I held her until the storm passed.
“You know,” I said, “if it bothers you, I can withdraw the question. I mean, it’s probably mad to even think about something like that. You’ve got all of the stuff to go through getting your marriage annulled, and I’ve heard that nobody is supposed to marry on the rebound, not for a while, at least, and — ”
“Shut up, Damastes. The answer is yes. Of course I’ll marry you.”
As she spoke, I was one with the gods, almost crying, myself, in joy. She went on:
“You know it can’t happen at once. No matter how skilled my father’s factors are, it’ll take time for the annulment,” she said. “Since I’m an Agramónte, the matter will have to go before the Rule of Ten. I’m sorry.”
“Don’t,” I said. “It’ll give me a reason to fight hard, so I can come back to you.”
“Not too hard,” she said. “Because you must come back.”
“Oh, I shall, I shall.” I may have been young and full of foolish bravado, but I knew I’d come through the war unscathed, and I don’t know how I knew it.
“So we are engaged,” she said. “We should do something to celebrate.”
“I know just the thing,” I said.
“I know you do,” she said throatily, lifting her legs around my waist as I grew within her. “I know you do.”
If I could have reached out and stopped time just then, I would have, lying as we were, me still inside her, feeling the moisture of love on our thighs. I wish now it had been possible; pain, sorrow and betrayal would never have happened.
But I couldn’t, and they did.
• • •
Three days later, the response came from Chardin Sher. The special envoy returned, on a stretcher. His tongue had been torn out.
Now it was civil war, and the declaration came within hours.
• • •
General Rechin Turbery, having experience fighting the Kallians, chose to lead the campaign personally. The elite units brought to Nicias would be sent against the Kallians, as well as all other regiments who were able to be moved from their area of responsibility.
This war would not be fought by bits and pieces, but as a mighty sledgehammer. It wasn’t quite civil war, but close enough so it had to be settled quickly and harshly.
Everyone knew that our supposedly friendly neighbor, King Bairan of Maisir, would be very concerned with the course of events, and any weakness on the part of the Rule of Ten might well spark interest about our vulnerability.
But the best came last. Seer Laish Tenedos was named to a new post: sorcerer of the army.

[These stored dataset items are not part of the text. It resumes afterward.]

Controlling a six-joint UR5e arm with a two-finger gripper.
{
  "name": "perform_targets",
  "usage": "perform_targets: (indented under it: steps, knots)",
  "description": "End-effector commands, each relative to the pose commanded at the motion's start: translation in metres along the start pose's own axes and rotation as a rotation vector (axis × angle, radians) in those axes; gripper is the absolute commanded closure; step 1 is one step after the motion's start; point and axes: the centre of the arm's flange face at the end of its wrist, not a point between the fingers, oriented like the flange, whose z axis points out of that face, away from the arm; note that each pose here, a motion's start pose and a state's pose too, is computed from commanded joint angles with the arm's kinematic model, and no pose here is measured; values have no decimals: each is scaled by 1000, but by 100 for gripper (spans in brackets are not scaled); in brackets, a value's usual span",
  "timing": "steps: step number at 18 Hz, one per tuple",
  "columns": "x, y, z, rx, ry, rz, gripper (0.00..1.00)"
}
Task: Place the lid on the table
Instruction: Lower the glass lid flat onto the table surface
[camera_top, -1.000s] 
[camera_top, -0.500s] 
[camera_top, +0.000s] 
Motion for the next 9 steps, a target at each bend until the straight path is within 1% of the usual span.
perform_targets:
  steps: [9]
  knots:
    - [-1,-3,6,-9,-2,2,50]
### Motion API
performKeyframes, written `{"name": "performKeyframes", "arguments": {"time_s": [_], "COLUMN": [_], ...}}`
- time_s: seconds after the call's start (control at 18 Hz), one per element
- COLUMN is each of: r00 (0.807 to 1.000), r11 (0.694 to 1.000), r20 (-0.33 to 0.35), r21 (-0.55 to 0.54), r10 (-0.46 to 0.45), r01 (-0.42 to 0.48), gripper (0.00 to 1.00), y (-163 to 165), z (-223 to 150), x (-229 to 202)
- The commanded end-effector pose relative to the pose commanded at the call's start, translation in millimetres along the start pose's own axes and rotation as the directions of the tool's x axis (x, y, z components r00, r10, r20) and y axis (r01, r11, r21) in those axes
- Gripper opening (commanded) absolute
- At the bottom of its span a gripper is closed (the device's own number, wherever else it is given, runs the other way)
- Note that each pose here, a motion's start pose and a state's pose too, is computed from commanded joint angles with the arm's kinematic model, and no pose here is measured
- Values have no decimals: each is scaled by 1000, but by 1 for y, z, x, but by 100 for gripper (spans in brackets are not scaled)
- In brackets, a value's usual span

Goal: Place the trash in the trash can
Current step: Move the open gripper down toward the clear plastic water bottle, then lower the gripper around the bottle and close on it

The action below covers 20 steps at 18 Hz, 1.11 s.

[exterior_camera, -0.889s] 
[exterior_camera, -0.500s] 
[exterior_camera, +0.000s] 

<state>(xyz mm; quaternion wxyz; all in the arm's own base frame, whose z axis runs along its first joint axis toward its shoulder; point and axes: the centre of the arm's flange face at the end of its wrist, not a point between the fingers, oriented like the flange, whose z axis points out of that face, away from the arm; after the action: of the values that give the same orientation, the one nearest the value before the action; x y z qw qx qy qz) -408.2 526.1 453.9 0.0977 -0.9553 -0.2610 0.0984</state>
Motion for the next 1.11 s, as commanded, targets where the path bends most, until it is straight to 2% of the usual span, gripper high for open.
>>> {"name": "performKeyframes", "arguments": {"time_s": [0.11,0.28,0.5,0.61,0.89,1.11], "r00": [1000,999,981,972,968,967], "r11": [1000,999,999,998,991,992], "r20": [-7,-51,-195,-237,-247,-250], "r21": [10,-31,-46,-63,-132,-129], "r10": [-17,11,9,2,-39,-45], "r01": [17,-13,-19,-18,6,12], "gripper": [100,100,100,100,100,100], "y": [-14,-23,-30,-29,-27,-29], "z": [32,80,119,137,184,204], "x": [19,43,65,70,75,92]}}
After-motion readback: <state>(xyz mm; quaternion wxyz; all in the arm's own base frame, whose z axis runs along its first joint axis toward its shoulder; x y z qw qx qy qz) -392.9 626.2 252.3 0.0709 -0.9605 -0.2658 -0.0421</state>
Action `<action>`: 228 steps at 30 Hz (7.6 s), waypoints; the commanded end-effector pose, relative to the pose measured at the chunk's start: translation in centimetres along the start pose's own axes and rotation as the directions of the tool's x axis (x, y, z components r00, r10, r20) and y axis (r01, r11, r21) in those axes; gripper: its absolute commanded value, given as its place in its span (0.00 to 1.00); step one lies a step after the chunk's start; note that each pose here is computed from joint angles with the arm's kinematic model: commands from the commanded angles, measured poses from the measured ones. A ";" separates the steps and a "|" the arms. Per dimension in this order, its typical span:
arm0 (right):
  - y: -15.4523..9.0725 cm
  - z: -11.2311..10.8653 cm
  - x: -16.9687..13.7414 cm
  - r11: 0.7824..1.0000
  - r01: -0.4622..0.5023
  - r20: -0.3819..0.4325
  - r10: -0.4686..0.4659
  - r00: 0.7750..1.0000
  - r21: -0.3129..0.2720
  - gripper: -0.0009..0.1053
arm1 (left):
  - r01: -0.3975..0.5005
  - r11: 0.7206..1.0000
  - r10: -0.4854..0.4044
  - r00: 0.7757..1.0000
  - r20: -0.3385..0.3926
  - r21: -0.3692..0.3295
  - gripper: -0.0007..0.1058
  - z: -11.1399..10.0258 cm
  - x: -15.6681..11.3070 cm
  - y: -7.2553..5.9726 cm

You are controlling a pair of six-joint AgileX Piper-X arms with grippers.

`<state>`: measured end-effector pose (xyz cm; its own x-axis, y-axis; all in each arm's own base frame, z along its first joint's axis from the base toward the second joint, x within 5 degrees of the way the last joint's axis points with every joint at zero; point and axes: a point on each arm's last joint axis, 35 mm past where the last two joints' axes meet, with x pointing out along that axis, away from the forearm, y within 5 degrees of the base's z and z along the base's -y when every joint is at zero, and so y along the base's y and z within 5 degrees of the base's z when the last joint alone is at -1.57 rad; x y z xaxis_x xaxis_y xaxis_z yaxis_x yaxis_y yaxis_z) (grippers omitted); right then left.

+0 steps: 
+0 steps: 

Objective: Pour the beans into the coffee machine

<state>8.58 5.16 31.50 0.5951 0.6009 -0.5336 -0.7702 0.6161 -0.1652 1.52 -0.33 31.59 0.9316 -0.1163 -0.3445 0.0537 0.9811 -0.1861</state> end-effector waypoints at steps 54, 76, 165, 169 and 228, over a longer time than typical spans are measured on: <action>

He would have as many staffers as he wished, and was responsible only to General Turbery.
Now, finally, he would have the chance to develop his strategies and tactics.
Now we might see a new kind of war.
• • •
It was a gray morning, not yet dawn, with cold mist blowing off the river. Horseman Karjan had both Lucan and Rabbit packed and ready. He politely sat his horse, looking away from the house as Marán and I came out.
I kissed her, and never wanted the kiss to end.
I wondered if this was all history, a man kissing a woman good-bye and going away to fight, and wondered why we so loved to kill each other.
I put the thought aside and kissed her once again.
Again, I saw that look of a hurt animal, and turned away.
I walked to Lucan and stepped up into the saddle.
Marán watched me, her face utter misery, her hands clasped in front of her.
I clucked to Lucan, and he moved off, Karjan behind us. I turned as we went out the gate, onto the street, and watched her never-moving form until it disappeared in the river mists.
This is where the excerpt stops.